We found that there are certain shortcomings in the current evaluation of nursing students' satisfaction with scaffolded teaching.Since the satisfaction of nursing students with scaffolded teaching was mainly evaluated by the researcher's self‐administered questionnaire among the studies, the evaluation contents and methods were quite different, and there was no consistent and unified evaluation method about the quantitative evaluation of satisfaction, and most of them were qualitative and subjective, and the evaluation mode was single,which made it impossible to quantitatively synthesize the results for meta‐analysis.
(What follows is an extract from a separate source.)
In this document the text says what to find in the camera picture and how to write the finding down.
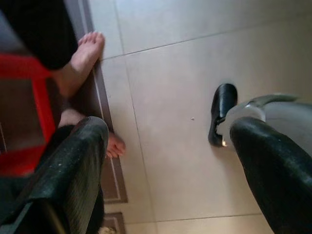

The possible reason is that there is no teaching satisfaction evaluation tool with good reliability and validity at home and abroad, and future nursing educators can further explore the construction of a teaching satisfaction evaluation index system with good reliability and validity, so that the evaluation results are comparable and referential among studies.

Limitations of this study

There may be some limitations in the included studies. First, all included studies had low methodological quality, such as inaccurate randomization methods, allocation concealment, and blinding. This can lead to selection bias and detection bias. Second, there is no standard measurement tool for assessing the effectiveness of scaffolding, potentially leading to measurement bias. Third, the sample size of some included studies is small, which may affect the intervention effect. Finally, the time and frequency of interventions among the included studies are inconsistent,the content of the courses taught, the nature and difficulty of the courses, the grades of nursing students, and the level of teachers are different, which lead to significant heterogeneity.

Conclusion

We found many advantages of scaffolded teaching compared to traditional teaching methods, which can improve nursing students'theoretical performance,operational performance,and have a positive effect in terms of communication skills and teaching satisfaction.However, there are also problems that need further improvement.Since students have different levels and learning preferences, teachers cannot prepare scaffolds for all students with different learning styles when building scaffolds, and cannot guarantee that different types of students all respond well to the scaffolds and the teaching effect does not reach expectations, so we suggest that the gap between member groups should not be too wide to avoid the psychological withdrawal and cope with the discussion. Although the scaffolded education model has been widely used in China, its use in nursing is still relatively small. It is expected that more high‐quality, large‐sample randomized controlled studies will be conducted in the future to enhance the strength of the argument, so as to obtain more rigorous results and provide a more reliable basis for the application of scaffolded teaching in the field of nursing education.